Abstract
The data presented in this article is related to the research article entitled “High-accuracy haplotype imputation using unphased genotype data as the references” which reports the unphased genotype data can be used as reference for haplotyping imputation [1]. This article reports different implementation generation pipeline, the results of performance comparison between different implementations (A, B, and C) and between HiFi and three major imputation software tools. Our data showed that the performances of these three implementations are similar on accuracy, in which the accuracy of implementation-B is slightly but consistently higher than A and C. HiFi performed better on haplotype imputation accuracy and three other software performed slightly better on genotype imputation accuracy. These data may provide a strategy for choosing optimal phasing pipeline and software for different studies.
Specifications Table
Subject area | Biology |
More specific subject area | Bioinformatics |
Type of data | Tables |
How data was acquired | Genotype and haplotype data were obtained from the International HapMap Project database |
Data format | Analyzed |
Experimental factors | The original data were reformatted to fit the requirement of different software |
Experimental features | We generated different implementations from HapMap data set. Then: [1] We compared the performance of different implementations [2]. We compared the phasing performances among HiFi, MACH 1.0, IMPUTE2, BEAGLE. |
Data source location | Atlanta, Georgia, USA |
Data accessibility | The data are with this article |
Value of the data
-
•
This data is beneficial to researchers who are interested in haplotyping The data may provide guidance on how to choose the optimal phasing pipeline.
-
•
This data is beneficial to researchers who are interested in imputations and comparison between HiFi and three major phasing software tools (MACH, Impute2 and Beagle) on the accuracy and speed. The data may provide guidance on how to choose the suitable software for different study.
-
•
This data is helpful to compare between HiFi and three major phasing software tools (MACH, Impute2 and Beagle) on their tolerance on statistical reference panels.
1. Data
Data presented are summaries of comparison of HiFi performances with three different implementations A, B and C; comparison of HiFi and three standard imputation software performances with molecular reference and statistical reference. The data showed that implementation-B is slightly but consistently higher than A and C; and the data also showed that HiFi performed better on haplotype imputation accuracy and speed,three other tools performed slightly better on genotype imputation.

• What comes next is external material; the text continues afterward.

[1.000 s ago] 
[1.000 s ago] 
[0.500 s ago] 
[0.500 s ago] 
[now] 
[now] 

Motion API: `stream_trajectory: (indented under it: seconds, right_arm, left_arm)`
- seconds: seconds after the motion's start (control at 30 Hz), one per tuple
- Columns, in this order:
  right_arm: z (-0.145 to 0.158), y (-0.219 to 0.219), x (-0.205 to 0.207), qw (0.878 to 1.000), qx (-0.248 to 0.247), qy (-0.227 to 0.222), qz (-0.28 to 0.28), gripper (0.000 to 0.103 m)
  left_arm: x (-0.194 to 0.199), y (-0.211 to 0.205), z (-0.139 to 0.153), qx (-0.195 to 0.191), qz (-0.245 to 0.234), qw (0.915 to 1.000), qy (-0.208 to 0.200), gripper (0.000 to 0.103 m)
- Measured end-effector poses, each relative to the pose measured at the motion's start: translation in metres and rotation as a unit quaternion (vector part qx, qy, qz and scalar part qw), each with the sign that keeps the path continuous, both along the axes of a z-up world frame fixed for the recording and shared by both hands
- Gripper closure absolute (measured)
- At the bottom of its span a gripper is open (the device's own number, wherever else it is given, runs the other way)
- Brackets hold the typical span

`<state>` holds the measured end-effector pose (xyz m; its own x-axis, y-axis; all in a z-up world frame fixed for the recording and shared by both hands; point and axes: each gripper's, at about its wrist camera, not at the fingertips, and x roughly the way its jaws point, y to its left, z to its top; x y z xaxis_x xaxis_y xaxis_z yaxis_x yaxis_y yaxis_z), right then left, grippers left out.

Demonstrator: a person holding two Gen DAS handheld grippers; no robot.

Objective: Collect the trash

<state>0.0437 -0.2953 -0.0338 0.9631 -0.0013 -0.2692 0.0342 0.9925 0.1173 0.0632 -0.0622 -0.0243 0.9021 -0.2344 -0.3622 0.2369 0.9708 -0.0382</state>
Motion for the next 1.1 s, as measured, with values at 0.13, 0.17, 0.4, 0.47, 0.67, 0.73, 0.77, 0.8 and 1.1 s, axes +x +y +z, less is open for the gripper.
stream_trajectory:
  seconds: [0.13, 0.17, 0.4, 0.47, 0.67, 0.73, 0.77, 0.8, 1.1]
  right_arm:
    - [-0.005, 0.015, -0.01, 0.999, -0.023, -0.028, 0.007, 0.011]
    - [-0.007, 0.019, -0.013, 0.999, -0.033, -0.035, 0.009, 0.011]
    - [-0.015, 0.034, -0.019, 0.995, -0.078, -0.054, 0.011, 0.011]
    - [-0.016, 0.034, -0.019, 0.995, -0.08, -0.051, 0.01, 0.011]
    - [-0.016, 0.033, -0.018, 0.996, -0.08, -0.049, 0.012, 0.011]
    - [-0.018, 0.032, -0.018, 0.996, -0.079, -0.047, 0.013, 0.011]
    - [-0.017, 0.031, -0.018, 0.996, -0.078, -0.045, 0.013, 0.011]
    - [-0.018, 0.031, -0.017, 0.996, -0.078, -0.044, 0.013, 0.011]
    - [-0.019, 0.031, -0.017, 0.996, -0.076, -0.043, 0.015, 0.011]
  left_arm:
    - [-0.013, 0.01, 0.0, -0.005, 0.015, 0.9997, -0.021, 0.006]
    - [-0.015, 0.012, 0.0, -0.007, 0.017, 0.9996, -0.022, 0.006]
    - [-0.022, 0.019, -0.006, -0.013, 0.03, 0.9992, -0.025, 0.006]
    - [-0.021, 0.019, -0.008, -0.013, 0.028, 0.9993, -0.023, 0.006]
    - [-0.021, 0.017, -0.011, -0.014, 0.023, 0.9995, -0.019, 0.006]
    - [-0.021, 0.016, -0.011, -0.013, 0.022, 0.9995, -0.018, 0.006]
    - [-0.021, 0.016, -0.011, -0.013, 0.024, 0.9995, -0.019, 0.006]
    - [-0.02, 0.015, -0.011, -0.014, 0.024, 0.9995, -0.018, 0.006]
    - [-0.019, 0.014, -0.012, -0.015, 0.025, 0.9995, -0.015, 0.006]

2. Experimental design, materials and methods
2.1. Acquisition and processing of HapMap data for different implementations
We downloaded CEU (CEPH, U.S. Utah residents with ancestry from northern and western Europe) chromosome 1 genotype data and haplotype data from HapMap in text format [5], [6]. We use the original haplotype data as molecular reference. To generate the statistical haplotype reference panel, we erased the phase information from those trio haplotypes downloaded from HapMap, and then used the software Beagle version 3.3.2 to resolve the haplotypes from the unphased genotypes. Then we generated following three different implementations by Beagle version 3.3.2: (A) Beagle statistical phasing of unrelated persons and Mendelian-inheritance-based phasing of trios, and then pools the results together; (B) Beagle statistical phasing of pooled unrelated persons and trios, but presumes all as unrelated; and (C) Beagle statistical phasing of pooled unrelated persons and trios, and specifying the family structure in the input. And we chose same 6 samples [2] for further analysis.

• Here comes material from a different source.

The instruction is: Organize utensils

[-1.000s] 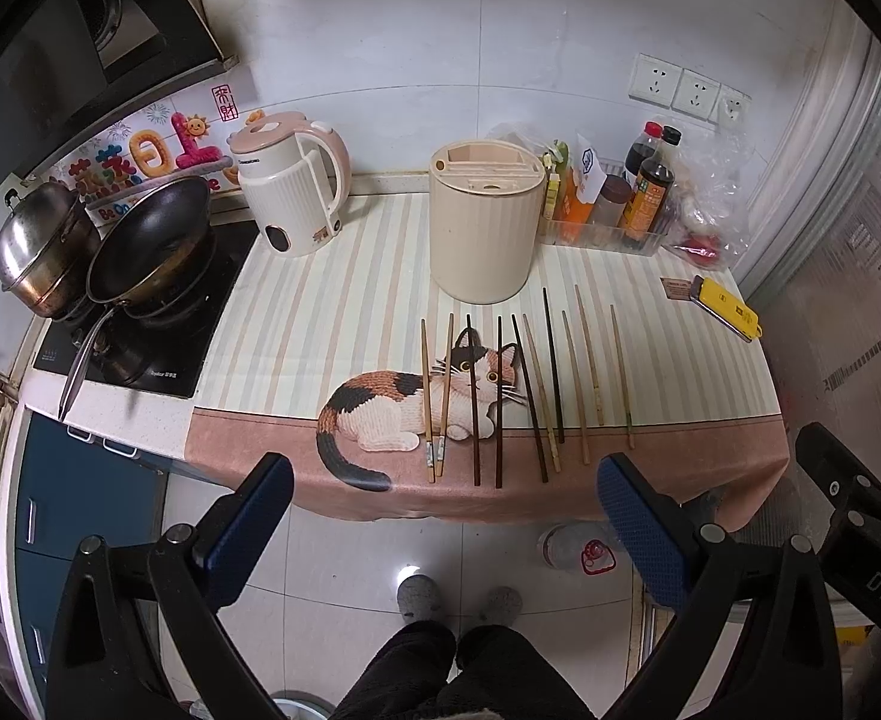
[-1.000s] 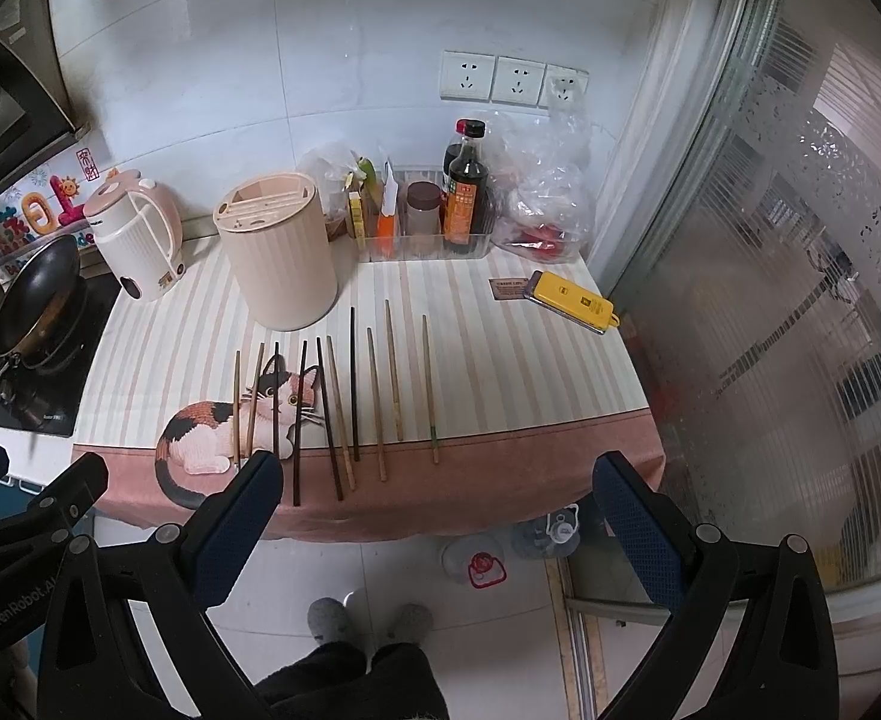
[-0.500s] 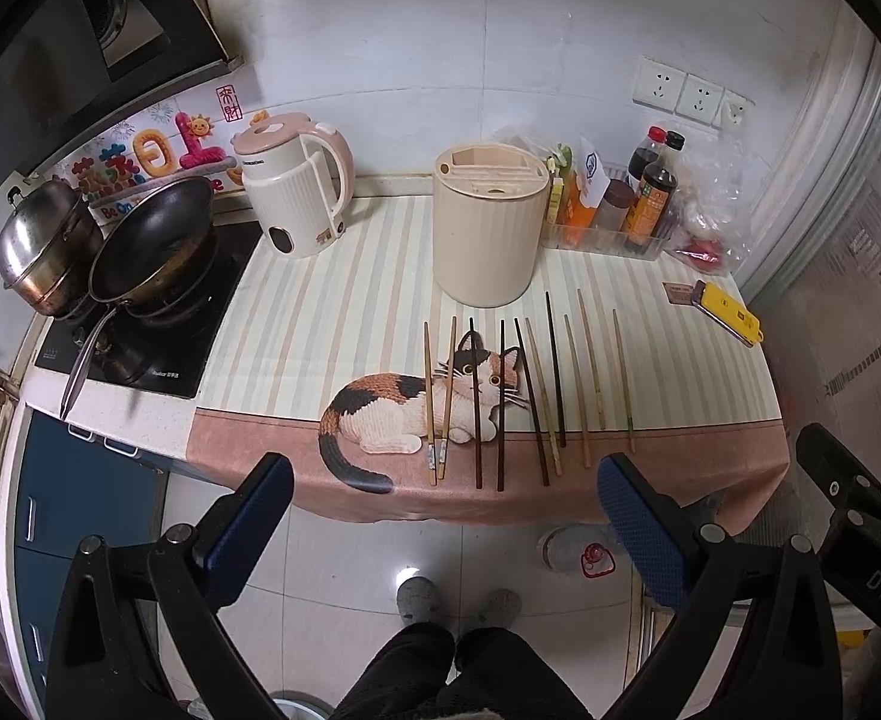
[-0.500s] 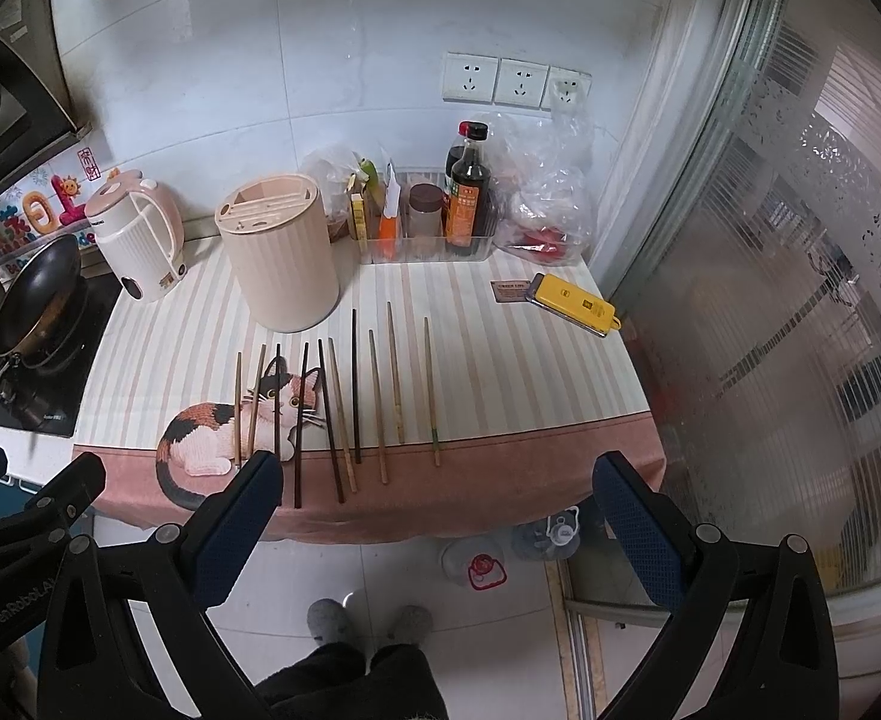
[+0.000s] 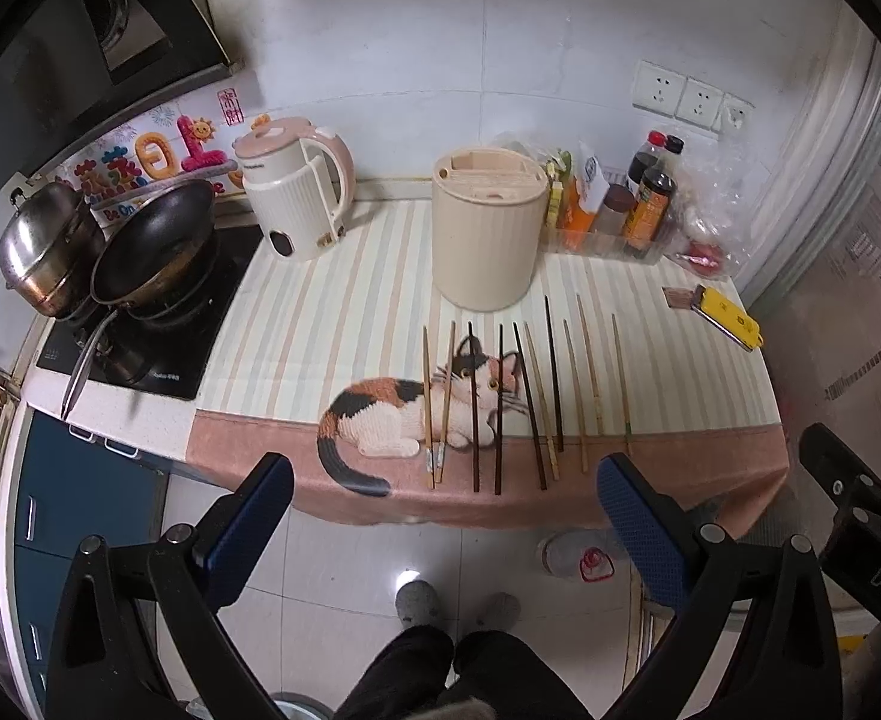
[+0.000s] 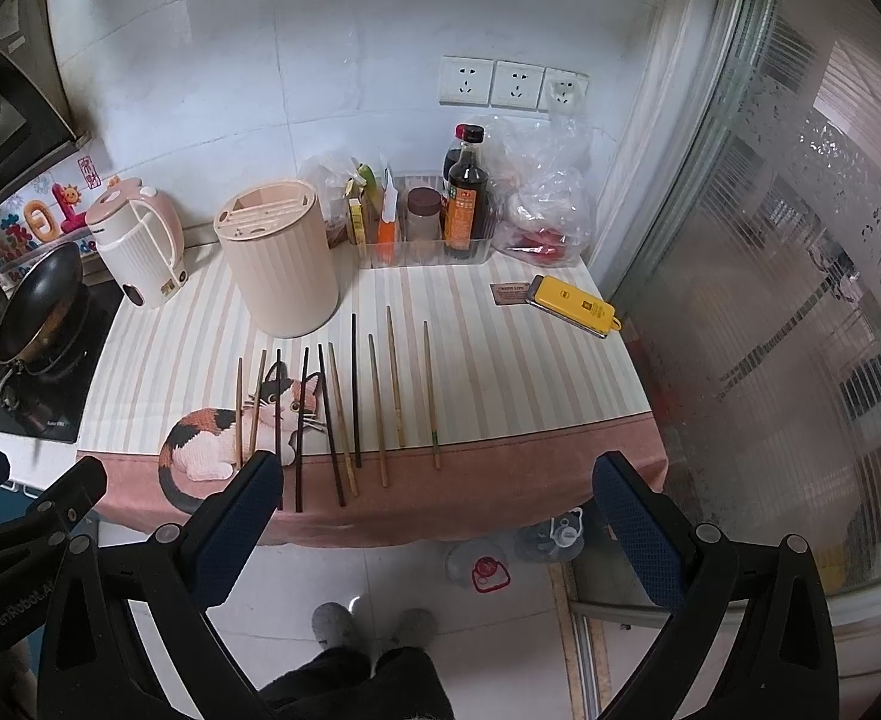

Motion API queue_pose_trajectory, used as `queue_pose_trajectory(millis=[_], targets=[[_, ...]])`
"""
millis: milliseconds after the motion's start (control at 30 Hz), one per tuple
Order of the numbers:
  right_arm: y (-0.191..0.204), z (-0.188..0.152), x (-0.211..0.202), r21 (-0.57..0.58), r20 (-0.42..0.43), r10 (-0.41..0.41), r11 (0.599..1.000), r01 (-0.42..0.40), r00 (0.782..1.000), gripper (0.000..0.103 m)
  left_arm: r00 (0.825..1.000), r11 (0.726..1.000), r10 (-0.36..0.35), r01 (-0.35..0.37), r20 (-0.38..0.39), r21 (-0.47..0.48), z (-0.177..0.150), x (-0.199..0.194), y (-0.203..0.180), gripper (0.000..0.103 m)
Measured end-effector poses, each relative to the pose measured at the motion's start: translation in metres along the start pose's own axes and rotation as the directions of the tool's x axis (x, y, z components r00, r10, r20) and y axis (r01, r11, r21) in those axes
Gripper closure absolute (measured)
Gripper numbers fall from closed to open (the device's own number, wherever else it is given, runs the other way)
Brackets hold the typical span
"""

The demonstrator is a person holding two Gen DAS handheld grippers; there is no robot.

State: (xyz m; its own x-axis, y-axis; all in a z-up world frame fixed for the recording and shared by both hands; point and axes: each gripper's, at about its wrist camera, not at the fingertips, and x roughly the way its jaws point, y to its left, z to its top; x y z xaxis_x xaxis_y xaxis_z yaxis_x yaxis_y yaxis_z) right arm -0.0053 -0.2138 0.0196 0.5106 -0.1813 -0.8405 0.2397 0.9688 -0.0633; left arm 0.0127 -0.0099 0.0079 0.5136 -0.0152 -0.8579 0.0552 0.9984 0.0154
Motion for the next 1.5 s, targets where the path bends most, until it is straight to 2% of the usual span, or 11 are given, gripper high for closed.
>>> queue_pose_trajectory(millis=[267, 333, 533, 667, 833, 967, 1033, 1100, 1167, 1233, 1500], targets=[[-0.020, 0.011, 0.050, 0.082, 0.020, 0.070, 0.994, -0.072, 0.997, 0.000, 0.976, 0.983, 0.182, -0.179, 0.120, -0.035, 0.024, 0.045, 0.007, 0.000], [-0.022, 0.014, 0.076, 0.091, -0.004, 0.103, 0.991, -0.103, 0.995, 0.008, 0.965, 0.971, 0.237, -0.233, 0.109, -0.047, 0.033, 0.068, 0.013, 0.000], [-0.003, 0.019, 0.159, 0.027, -0.082, 0.146, 0.989, -0.144, 0.986, 0.047, 0.970, 0.970, 0.228, -0.234, -0.083, -0.070, 0.047, 0.163, 0.039, 0.000], [0.016, 0.021, 0.219, 0.011, -0.170, 0.178, 0.984, -0.179, 0.969, 0.059, 0.959, 0.982, 0.157, -0.178, -0.237, -0.069, 0.043, 0.234, 0.046, 0.002], [0.043, 0.021, 0.288, 0.035, -0.268, 0.187, 0.982, -0.185, 0.945, 0.059, 0.922, 0.994, 0.045, -0.081, -0.384, -0.078, 0.039, 0.313, 0.044, 0.023], [0.053, 0.023, 0.333, 0.104, -0.351, 0.214, 0.977, -0.189, 0.912, 0.059, 0.890, 0.997, 0.011, -0.047, -0.455, -0.069, 0.041, 0.363, 0.043, 0.040], [0.059, 0.023, 0.353, 0.128, -0.393, 0.220, 0.975, -0.183, 0.893, 0.059, 0.876, 0.997, -0.003, -0.033, -0.483, -0.065, 0.041, 0.379, 0.043, 0.057], [0.065, 0.023, 0.371, 0.142, -0.430, 0.226, 0.973, -0.182, 0.874, 0.059, 0.864, 0.999, -0.002, -0.024, -0.503, -0.045, 0.042, 0.390, 0.042, 0.067], [0.074, 0.023, 0.386, 0.149, -0.459, 0.236, 0.971, -0.187, 0.857, 0.059, 0.869, 1.000, -0.002, -0.011, -0.495, -0.023, 0.043, 0.392, 0.038, 0.075], [0.082, 0.023, 0.395, 0.152, -0.477, 0.244, 0.969, -0.195, 0.844, 0.059, 0.872, 1.000, -0.011, 0.010, -0.490, -0.004, 0.046, 0.392, 0.034, 0.098], [0.124, 0.028, 0.432, 0.077, -0.530, 0.212, 0.976, -0.203, 0.821, 0.076, 0.881, 0.998, 0.020, 0.015, -0.473, 0.069, 0.061, 0.399, 0.041, 0.098]])
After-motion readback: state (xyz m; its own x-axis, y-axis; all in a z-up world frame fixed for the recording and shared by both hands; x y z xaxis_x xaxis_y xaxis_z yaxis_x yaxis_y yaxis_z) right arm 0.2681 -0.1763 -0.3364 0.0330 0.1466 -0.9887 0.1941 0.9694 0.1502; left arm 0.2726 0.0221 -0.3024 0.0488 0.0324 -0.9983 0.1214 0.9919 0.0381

2.2. Comparison of HiFi performances with three different implementations A, B and C
We compared the HiFi performances with three different implementations. Our data showed that the performances of these three implementations are similar on accuracy, in which the accuracy of implementation-B is slightly but consistently higher than A and C (Table S1).
2.3. Comparison of HiFi and three standard imputation software performances with molecular reference and statistical reference
We compared the performance between HiFi and three standard imputation software tools (MACH, IMPUTE2 and BEAGLE) [7], [8], [9]. As the result, HiFi performed better on haplotype imputation accuracy (Table S2) and speed (Table S4), whereas MACH, IMPUTE2 and BEAGLE performed slightly better on genotype imputation accuracy (Table S3), in which MACH and IMPUTE2 performed the best on genotype imputation.
Acknowledgments
This work was supported by National Institutes of Health (R21HG006173, R43HG007621, HL117929, MD007602, MD005964, RR003034, U54MD07588); and the American Heart Association Grant (09GRNT2300003).
Footnotes
Transparency data associated with this article can be found in the online version at doi:10.1016/j.dib.2016.06.029.

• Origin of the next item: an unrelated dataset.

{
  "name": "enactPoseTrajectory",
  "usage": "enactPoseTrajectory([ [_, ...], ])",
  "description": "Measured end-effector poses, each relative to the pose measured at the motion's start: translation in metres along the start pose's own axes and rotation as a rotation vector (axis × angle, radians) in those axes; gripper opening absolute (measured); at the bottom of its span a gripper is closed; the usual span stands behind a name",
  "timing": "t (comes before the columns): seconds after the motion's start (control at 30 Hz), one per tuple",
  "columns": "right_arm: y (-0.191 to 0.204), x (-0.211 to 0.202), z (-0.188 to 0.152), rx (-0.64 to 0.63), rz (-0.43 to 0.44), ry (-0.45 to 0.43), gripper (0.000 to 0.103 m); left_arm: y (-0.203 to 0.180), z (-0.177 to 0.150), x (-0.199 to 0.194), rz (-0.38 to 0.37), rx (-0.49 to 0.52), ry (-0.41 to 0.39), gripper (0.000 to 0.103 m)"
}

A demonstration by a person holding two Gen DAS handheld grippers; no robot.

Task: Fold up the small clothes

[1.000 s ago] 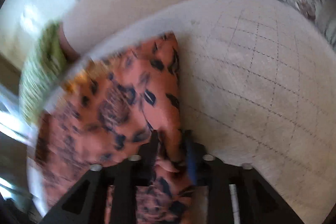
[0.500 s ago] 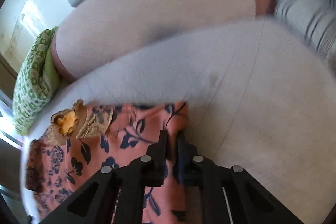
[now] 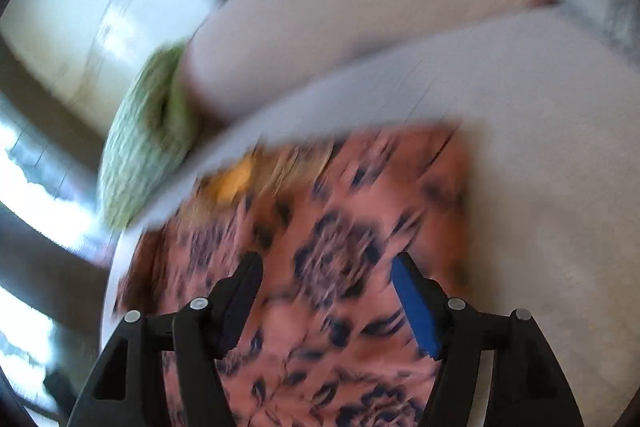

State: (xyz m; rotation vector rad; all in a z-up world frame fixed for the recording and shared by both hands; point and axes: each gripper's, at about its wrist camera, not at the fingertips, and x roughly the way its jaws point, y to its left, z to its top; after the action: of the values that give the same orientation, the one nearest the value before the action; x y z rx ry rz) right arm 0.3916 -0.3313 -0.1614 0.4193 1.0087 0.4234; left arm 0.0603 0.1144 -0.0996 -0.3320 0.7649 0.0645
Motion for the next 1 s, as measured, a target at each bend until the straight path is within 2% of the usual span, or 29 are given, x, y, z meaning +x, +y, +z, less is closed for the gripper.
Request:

Supplementary data associated with this article can be found in the online version at doi:10.1016/j.dib.2016.06.029.
Contributor Information
Li Ma, Email: lma@msm.edu.
Qing Song, Email: qsong@msm.edu.
Transparency document. Supplementary material
Supplementary material
Appendix A. Supplementary material
Supplementary material
References
- 1.Li W., Xu W., Fu G., Ma L., Richards J., Rao W., Bythwood T., Guo S., Song Q. High-accuracy haplotype imputation using unphased genotype data as the references. Gene. 2015;572:279–284. doi: 10.1016/j.gene.2015.07.082. [DOI] [PMC free article] [PubMed] [Google Scholar]
- 2.Li W., Xu W., He S., Ma L., Song Q. References for haplotype imputation in the big data era. Mol. Biol. 2015 doi: 10.4172/2168-9547.1000143. (in press) [DOI] [PMC free article] [PubMed] [Google Scholar]
- 5.Li W., Fu G., Rao W., Xu W., Ma L., Guo S., Song Q. GenomeLaser: fast and accurate haplotyping from pedigree genotypes. Bioinformatics. 2015 doi: 10.1093/bioinformatics/btv452. pii: btv452. [Epub ahead of print] [DOI] [PMC free article] [PubMed] [Google Scholar]
- 6.Xu W., Ma L., Li W., Brunson T.A., Tian X., Richards J., Li Q., Bythwood T., Yuan Z., Song Q. Functional pseudogenes inhibit the superoxide production. Precis. Med. 2015;1 [PMC free article] [PubMed] [Google Scholar]
- 7.Howie B.N., Donnelly P., Marchini J. A flexible and accurate genotype imputation method for the next generation of genome-wide association studies. PLoS Genet. 2009;5:e1000529. doi: 10.1371/journal.pgen.1000529. [DOI] [PMC free article] [PubMed] [Google Scholar]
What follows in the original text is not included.